Directions >>
The answer is the number of lines in the data that contain the word "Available"; give it alone.

Material supplied >>
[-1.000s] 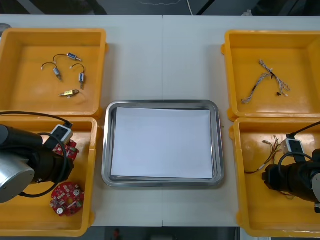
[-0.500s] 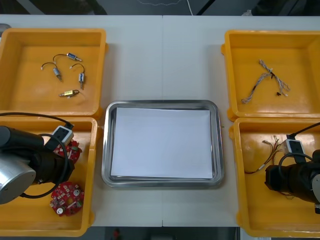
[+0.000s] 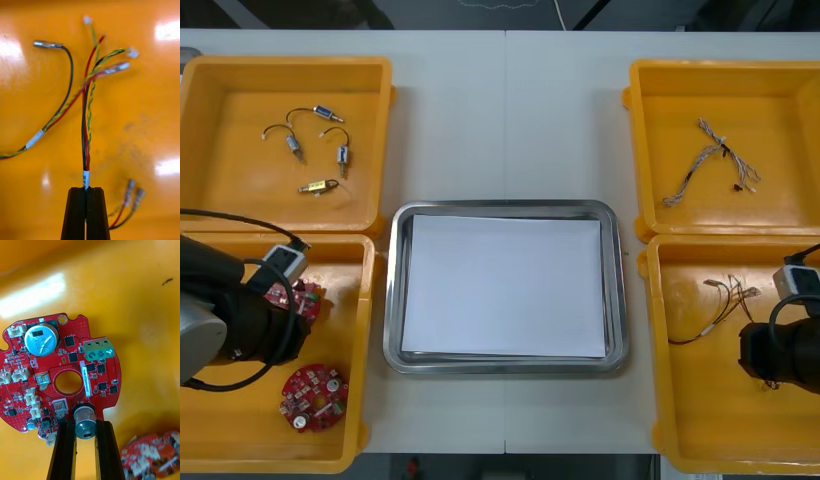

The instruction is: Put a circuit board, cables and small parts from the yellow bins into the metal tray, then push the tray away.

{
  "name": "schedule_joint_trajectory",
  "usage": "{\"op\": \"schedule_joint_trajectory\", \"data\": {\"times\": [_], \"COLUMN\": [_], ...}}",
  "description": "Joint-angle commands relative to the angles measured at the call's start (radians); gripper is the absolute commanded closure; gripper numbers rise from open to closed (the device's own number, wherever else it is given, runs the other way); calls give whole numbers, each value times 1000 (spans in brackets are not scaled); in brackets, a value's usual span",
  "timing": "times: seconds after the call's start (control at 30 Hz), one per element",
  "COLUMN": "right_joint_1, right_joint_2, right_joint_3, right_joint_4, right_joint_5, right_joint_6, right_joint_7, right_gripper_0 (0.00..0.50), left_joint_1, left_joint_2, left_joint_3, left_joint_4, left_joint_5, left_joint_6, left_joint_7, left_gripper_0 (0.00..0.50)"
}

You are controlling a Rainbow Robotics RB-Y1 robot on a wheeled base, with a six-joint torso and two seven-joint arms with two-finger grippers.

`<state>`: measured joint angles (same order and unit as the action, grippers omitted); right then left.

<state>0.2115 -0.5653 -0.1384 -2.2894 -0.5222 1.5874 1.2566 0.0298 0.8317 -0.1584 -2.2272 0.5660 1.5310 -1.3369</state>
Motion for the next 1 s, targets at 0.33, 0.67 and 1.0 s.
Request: {"op": "schedule_joint_trajectory", "data": {"times": [0.33, 0.67, 1.0], "right_joint_1": [-106, -181, -313], "right_joint_2": [-82, -211, -309], "right_joint_3": [-228, -233, -234], "right_joint_4": [-208, -243, -248], "right_joint_5": [-232, -371, -518], "right_joint_6": [278, 315, 332], "right_joint_7": [63, 56, 63], "right_gripper_0": [500, 500, 500], "left_joint_1": [-77, -191, -366], "left_joint_2": [-16, -16, -17], "left_joint_3": [230, 255, 71], "left_joint_4": [-200, -235, -243], "left_joint_5": [167, 316, 344], "left_joint_6": [285, 389, 389], "left_joint_7": [25, 47, 94], "left_gripper_0": [500, 500, 500]}}
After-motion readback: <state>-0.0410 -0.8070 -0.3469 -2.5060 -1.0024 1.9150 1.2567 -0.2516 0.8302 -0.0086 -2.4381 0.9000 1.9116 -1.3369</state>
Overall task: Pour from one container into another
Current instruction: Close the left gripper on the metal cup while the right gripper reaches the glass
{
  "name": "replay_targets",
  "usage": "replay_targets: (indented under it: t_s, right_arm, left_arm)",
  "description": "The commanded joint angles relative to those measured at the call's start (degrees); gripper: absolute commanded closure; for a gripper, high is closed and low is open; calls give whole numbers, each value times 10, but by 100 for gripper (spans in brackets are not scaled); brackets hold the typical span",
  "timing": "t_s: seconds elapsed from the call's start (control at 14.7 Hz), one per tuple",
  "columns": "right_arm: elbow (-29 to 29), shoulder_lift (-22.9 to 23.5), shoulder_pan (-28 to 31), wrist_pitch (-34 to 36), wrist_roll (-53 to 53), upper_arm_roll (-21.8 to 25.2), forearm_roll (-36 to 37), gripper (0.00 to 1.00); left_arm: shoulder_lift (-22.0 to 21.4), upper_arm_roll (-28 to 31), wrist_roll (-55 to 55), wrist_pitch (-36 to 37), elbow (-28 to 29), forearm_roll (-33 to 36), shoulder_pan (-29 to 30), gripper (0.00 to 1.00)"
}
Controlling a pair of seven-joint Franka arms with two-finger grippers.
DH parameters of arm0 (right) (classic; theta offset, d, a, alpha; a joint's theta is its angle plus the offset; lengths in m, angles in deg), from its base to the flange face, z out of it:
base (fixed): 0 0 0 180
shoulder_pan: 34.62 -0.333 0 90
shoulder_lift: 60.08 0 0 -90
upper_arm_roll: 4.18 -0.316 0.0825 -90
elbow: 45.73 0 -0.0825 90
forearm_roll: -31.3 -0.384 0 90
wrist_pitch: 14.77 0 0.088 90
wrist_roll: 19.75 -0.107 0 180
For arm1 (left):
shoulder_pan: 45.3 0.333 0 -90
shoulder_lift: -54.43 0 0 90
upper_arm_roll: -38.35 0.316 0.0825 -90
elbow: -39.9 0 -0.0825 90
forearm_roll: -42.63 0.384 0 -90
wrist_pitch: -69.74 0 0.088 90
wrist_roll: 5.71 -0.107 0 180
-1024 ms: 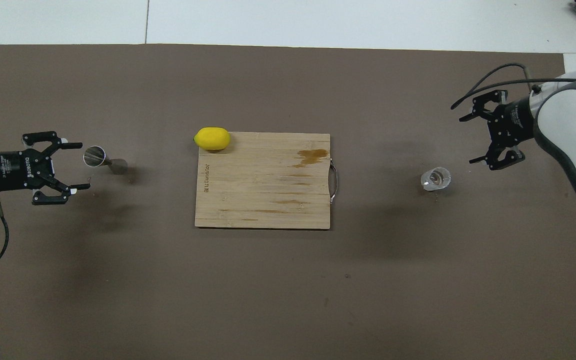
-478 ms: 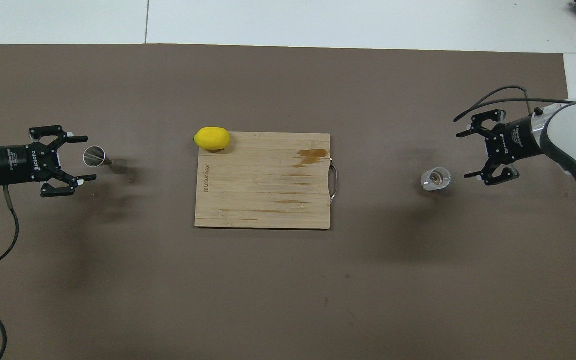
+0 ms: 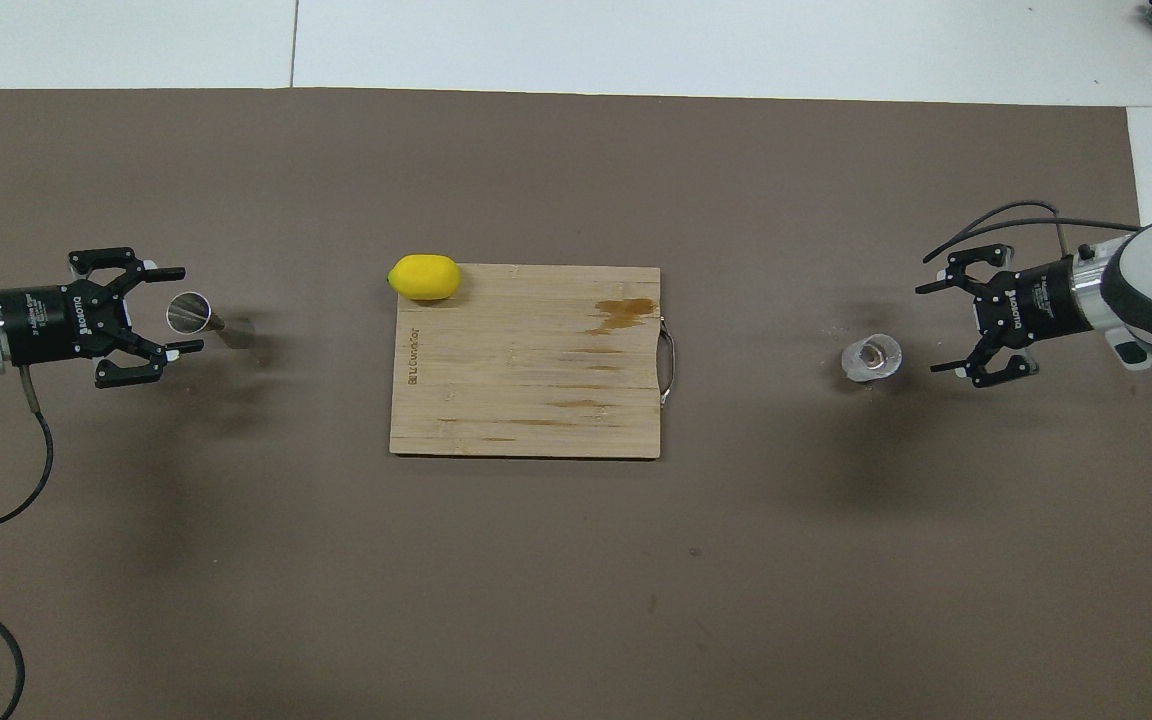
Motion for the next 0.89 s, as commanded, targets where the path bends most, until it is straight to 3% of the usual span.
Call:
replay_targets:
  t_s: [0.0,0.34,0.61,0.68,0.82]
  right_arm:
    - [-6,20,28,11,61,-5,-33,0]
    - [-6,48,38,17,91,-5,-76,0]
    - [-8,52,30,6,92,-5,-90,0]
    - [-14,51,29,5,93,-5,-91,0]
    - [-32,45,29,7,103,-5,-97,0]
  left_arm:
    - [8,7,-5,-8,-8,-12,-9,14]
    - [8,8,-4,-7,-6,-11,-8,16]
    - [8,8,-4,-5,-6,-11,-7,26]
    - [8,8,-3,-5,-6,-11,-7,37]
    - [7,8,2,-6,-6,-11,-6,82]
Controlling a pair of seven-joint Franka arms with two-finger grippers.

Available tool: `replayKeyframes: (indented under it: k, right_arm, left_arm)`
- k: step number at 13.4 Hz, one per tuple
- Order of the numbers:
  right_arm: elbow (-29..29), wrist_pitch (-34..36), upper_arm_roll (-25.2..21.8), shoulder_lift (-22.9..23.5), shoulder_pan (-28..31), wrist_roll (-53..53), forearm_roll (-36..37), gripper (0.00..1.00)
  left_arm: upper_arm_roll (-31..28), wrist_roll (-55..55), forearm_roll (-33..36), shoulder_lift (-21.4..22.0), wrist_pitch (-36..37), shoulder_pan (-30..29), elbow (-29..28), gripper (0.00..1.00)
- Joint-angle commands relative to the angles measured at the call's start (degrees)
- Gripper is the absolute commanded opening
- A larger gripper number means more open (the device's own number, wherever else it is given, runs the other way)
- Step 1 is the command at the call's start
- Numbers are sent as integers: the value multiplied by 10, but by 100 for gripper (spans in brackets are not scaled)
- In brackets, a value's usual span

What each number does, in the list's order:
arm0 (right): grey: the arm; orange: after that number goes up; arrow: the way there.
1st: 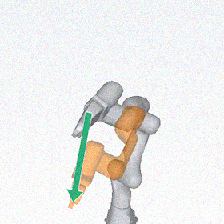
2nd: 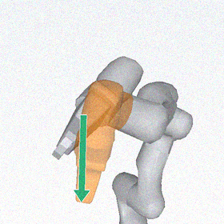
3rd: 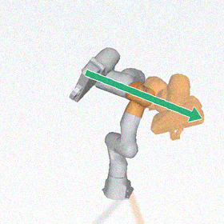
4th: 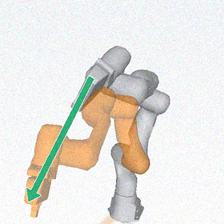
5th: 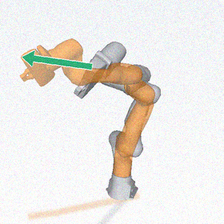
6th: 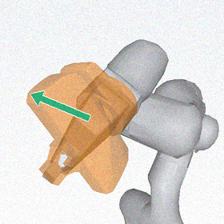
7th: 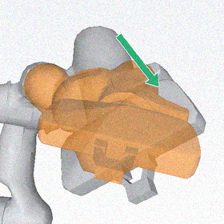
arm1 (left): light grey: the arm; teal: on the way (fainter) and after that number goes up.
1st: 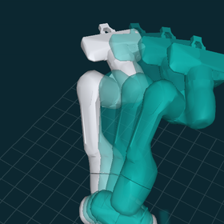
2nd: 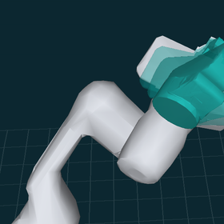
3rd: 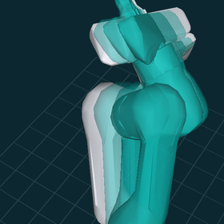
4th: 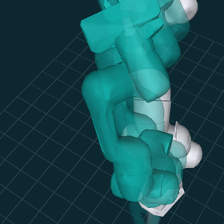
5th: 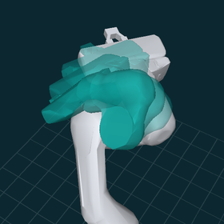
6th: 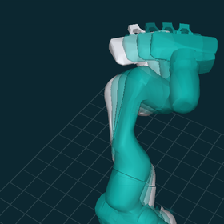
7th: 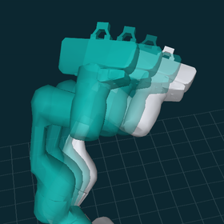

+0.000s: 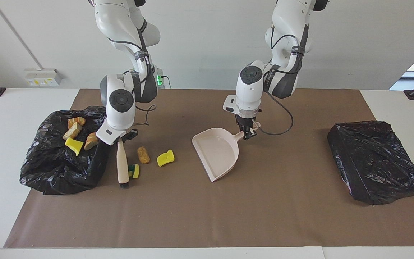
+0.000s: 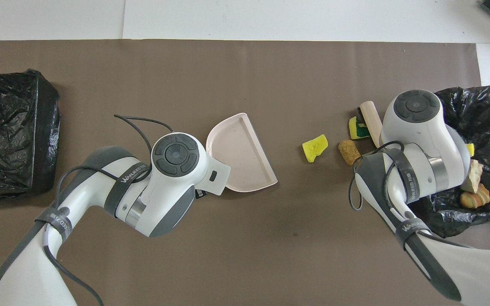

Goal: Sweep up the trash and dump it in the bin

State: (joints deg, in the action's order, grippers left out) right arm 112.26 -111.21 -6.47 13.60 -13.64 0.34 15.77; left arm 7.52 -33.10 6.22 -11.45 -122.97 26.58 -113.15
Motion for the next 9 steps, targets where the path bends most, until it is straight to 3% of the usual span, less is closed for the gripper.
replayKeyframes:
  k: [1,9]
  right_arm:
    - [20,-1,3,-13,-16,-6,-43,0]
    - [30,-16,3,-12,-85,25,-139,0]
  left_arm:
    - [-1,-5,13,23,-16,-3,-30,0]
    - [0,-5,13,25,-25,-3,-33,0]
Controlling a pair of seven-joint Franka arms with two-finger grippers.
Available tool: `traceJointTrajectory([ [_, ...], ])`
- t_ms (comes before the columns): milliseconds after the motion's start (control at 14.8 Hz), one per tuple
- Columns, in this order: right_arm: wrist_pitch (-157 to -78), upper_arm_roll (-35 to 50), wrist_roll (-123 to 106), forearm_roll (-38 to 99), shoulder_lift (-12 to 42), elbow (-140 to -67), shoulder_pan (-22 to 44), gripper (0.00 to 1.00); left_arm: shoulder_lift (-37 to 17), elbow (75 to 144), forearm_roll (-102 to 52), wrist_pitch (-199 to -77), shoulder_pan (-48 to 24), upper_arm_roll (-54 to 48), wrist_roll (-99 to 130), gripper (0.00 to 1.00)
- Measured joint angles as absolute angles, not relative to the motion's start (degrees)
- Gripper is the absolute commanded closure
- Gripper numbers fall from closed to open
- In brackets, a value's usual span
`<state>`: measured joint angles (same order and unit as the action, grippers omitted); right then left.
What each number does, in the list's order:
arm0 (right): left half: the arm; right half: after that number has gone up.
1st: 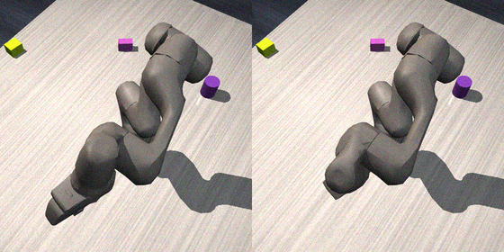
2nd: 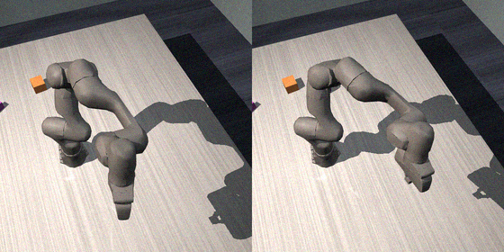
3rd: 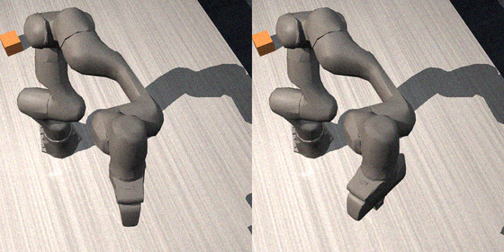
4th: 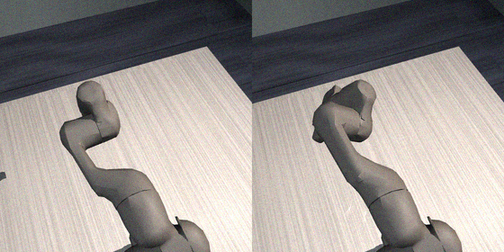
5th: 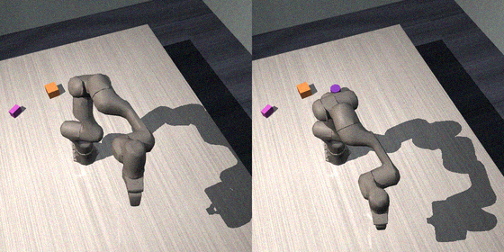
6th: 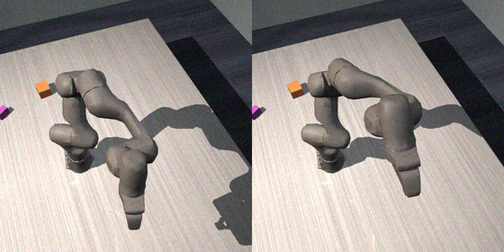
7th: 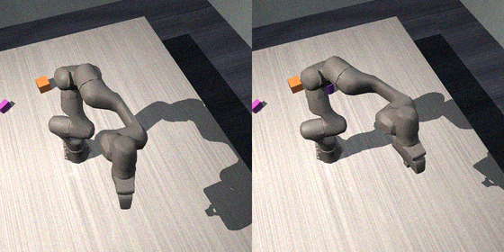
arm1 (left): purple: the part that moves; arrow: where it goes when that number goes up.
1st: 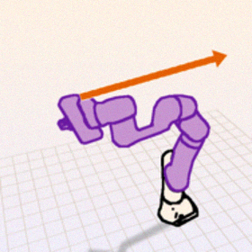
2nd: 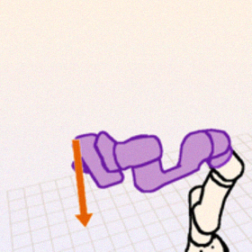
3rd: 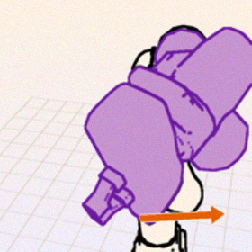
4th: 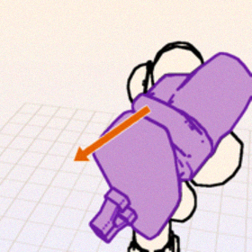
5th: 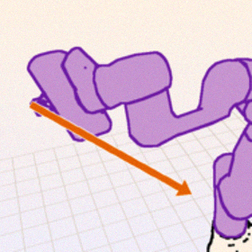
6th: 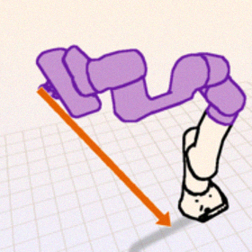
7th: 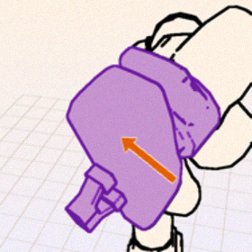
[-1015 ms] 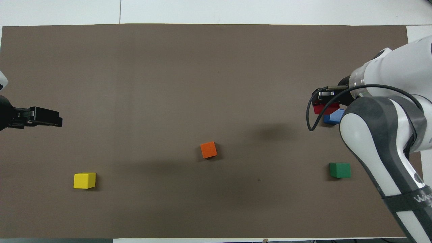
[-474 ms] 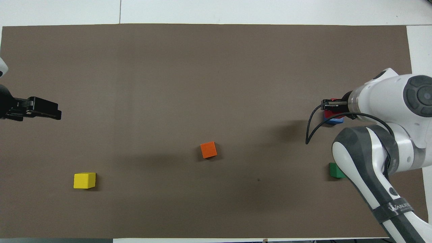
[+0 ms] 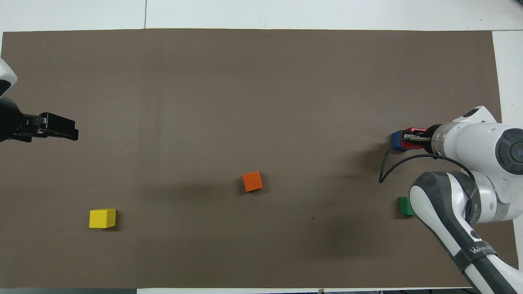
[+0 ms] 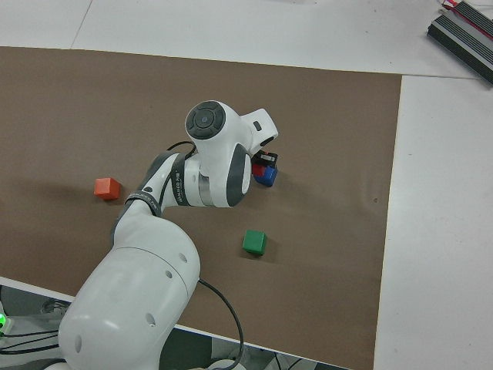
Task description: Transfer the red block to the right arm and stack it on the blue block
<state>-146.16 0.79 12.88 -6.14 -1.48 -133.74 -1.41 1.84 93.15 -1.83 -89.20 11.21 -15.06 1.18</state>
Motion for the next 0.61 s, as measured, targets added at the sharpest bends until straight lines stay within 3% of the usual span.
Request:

Solution for this problem >>
2